Annual Report Amendment
- The company had to amend its annual report due to omitting required information, indicating a deficiency in internal controls or reporting processes.
Annual Report Amendment
- The company has multiple loan agreements with CH Capital Lending, LLC, and other related parties, some of which have been amended and restated.
- The company has issued Series A, B, and C Preferred Stock to related parties.
- The company has a history of using convertible notes and warrants to raise capital.
SEC Form 4 Filing
- The document details multiple transactions involving convertible notes and term loans, indicating ongoing capital raising activities.
- CH Capital Lending, LLC advanced additional funds under the 2020 Convertible Term Loan in January and February 2024.
- The company has been paying interest by increasing the principal of the Convertible Notes due 2025.
8-K Filing
- The company has the ability to sell up to $14,661,873 of common stock through the at-the-market offering.

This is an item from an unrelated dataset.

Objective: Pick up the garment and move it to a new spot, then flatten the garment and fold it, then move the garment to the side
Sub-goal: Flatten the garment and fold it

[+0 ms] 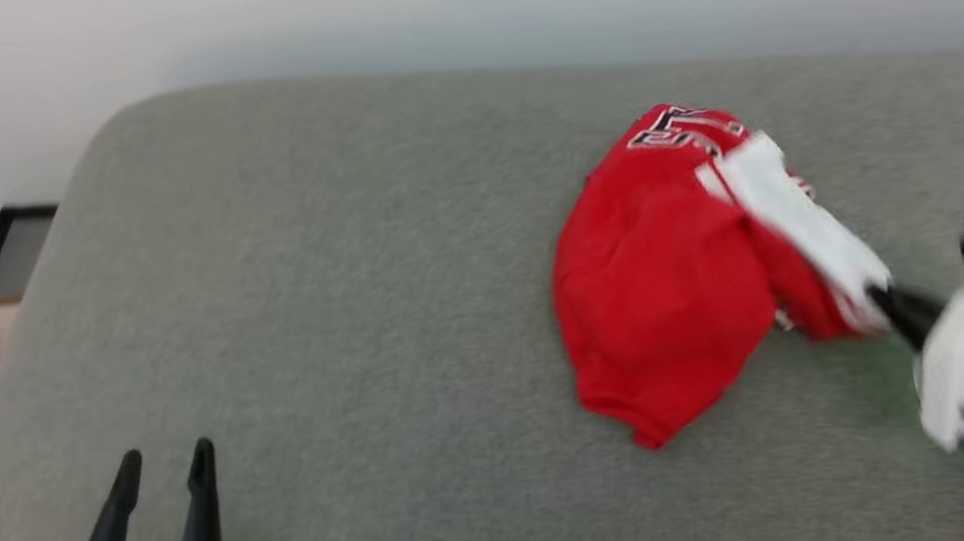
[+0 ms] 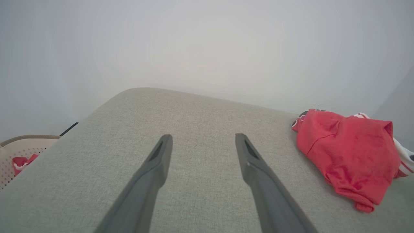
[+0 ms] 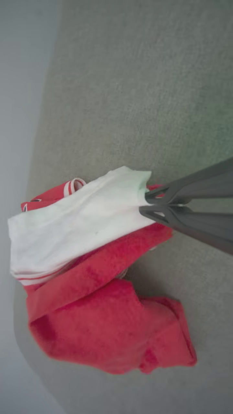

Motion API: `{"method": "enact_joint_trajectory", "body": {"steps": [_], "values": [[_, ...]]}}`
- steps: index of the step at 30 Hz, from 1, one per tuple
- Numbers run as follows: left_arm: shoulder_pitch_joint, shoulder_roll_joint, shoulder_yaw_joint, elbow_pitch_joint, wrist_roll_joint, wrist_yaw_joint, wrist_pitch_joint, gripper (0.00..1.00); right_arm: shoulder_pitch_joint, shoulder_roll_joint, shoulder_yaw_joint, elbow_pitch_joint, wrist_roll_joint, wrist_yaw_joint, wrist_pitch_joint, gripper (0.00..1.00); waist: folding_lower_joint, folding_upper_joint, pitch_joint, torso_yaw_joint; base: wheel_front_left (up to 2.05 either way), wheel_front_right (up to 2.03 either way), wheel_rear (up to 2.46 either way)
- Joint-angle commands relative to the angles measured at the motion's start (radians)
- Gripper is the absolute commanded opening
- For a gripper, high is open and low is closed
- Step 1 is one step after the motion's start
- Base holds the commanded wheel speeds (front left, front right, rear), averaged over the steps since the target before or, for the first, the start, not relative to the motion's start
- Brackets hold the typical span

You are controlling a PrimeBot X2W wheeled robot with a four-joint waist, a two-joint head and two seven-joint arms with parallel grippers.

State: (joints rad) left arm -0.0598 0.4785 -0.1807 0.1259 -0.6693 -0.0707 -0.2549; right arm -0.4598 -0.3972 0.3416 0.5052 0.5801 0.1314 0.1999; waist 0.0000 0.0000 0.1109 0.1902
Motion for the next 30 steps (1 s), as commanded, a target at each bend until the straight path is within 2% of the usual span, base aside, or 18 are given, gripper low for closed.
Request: {"method": "enact_joint_trajectory", "body": {"steps": [1, 6, 11, 18, 20, 21, 30], "values": [[0.013, 0.007, 0.006, -0.004, -0.005, 0.005, 0.004, 1.00, 0.045, -0.006, -0.012, -0.024, 0.005, -0.001, 0.001, 0.00, 0.0000, 0.0000, -0.046, -0.054, 0.00, 0.00, 0.00], [0.049, 0.018, 0.021, -0.022, -0.016, 0.020, 0.007, 1.00, 0.255, 0.023, -0.083, -0.129, 0.019, -0.001, 0.024, 0.00, 0.0000, 0.0000, -0.067, -0.093, 0.00, 0.00, 0.00], [0.070, 0.023, 0.029, -0.034, -0.024, 0.029, 0.011, 1.00, 0.418, 0.062, -0.146, -0.179, -0.002, -0.001, 0.059, 0.00, 0.0000, 0.0000, -0.079, -0.114, 0.00, 0.00, 0.00], [0.091, 0.027, 0.031, -0.034, -0.031, 0.039, 0.015, 1.00, 0.486, 0.106, -0.173, -0.203, -0.041, -0.001, 0.103, 0.00, 0.0000, 0.0000, -0.095, -0.139, 0.00, 0.00, 0.00], [0.095, 0.027, 0.029, -0.032, -0.034, 0.038, 0.018, 1.00, 0.484, 0.116, -0.181, -0.206, -0.051, -0.001, 0.104, 0.60, 0.0000, 0.0000, -0.100, -0.142, 0.00, 0.00, 0.00], [0.097, 0.027, 0.027, -0.031, -0.034, 0.039, 0.019, 1.00, 0.482, 0.121, -0.186, -0.209, -0.055, -0.001, 0.105, 1.00, 0.0000, 0.0000, -0.103, -0.144, 0.00, 0.00, 0.00], [0.077, 0.052, 0.012, -0.054, -0.045, 0.027, 0.070, 1.00, 0.484, 0.137, -0.218, -0.293, -0.069, -0.001, 0.095, 1.00, 0.0000, 0.0000, -0.123, -0.164, 0.00, 0.00, 0.00]]}}
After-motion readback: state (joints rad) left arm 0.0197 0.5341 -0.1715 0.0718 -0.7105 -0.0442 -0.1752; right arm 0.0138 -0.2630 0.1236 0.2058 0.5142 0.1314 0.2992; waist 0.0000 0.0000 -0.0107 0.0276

- The company amended its equity distribution agreement to increase agent compensation, which may incentivize sales.
Annual Results
- The company's authorized but unissued Common Stock and Preferred Stock are available for future issuances without stockholder approval.
- The company could utilize these shares for future offerings to raise additional capital.
Quarterly Report
- The company completed a $2.8 million public offering of common stock and warrants to increase institutional ownership and improve stock trading volumes.
Quarterly Report
- The company's net loss for the full year increased significantly compared to the previous year, indicating worse than expected financial performance.
Lease Amendment
- The company issued a Series H Common Stock Purchase Warrant to the landlord.
- The warrant allows the landlord to purchase 890,313 shares of the company's common stock.
- The exercise of the warrant could result in a capital raise for the company, but also dilute existing shareholders.
Lease Amendment
- The company has increased its debt and diluted its equity through the warrant issuance.
- The company has increased its base rent obligations.
- The company has pledged a 20% membership interest in Sandlot HOFV Canton SC, LLC, as collateral.
Loan Agreement Amendment
- The company's debt has increased significantly to $12,751,934.09, indicating a worsening financial position despite the asset sale.